I thought it appropriate to post about my trip to Hiroshima, Japan on the actual 70th year anniversary of the atomic bombing of Hiroshima by the United States in World War II, August 6, 1945. Taking a day trip down to Hiroshima from Kyoto was made possible, affordable, and extremely convenient with the high speed shinkansen trains and our Japan Rail pass. The ride down was only about 2 hrs long.

Within the last three years, I actually visited Pearl Harbor at Hawaii and then Manzanar Internment Camps in eastern California. It wasn’t a planned progression, but in retrospect, it was actually a very fitting one, finishing off this complete circle with Hiroshima. At each location, it was hard to not break into tears.

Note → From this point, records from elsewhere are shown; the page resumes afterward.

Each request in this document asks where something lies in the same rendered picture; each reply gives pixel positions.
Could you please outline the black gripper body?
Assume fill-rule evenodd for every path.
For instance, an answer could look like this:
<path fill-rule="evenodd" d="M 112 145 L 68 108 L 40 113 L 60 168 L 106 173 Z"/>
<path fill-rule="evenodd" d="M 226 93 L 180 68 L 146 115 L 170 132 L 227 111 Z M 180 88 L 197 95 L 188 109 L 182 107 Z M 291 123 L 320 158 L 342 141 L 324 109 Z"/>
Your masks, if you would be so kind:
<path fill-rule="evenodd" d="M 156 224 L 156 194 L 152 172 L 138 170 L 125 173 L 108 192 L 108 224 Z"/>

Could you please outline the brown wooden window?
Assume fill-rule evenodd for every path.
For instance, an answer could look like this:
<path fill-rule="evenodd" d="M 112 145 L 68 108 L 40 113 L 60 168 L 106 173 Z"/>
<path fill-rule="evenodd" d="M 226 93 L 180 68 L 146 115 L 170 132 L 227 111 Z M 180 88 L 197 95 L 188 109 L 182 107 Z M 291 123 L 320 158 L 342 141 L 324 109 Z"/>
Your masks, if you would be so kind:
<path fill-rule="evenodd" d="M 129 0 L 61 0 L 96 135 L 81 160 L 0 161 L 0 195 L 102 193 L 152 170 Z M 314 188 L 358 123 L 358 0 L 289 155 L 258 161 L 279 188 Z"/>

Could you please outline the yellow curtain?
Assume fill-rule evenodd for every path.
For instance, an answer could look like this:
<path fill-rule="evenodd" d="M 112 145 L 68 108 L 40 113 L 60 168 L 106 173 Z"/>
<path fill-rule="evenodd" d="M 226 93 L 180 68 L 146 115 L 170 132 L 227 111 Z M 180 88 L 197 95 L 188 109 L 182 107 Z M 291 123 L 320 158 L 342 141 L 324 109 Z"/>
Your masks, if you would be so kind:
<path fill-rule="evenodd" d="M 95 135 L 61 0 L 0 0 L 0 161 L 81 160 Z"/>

I made it a point to visit Hiroshima this trip to Japan. What I really wanted was to be at the epicenter of the explosion, which is right around where the Atomic Bomb Dome, Peace Memorial Park, and Peace Memorial Museum are located. I wanted to look up at the sky and imagine Colonel Paul W. Tibbets, Jr. flying the Enola Gay overhead, imagine Little Boy falling out of the sky, imagine it detonating about 2,000ft above me, scorching and melting everything within a one mile radius, killing up to 70,000 people, some instantly, some slowly, flesh melting off their bodies, puking out their internal organs as the radiation ate through their flesh, many of them children and students who had been summoned to the area to work on rebuilding projects.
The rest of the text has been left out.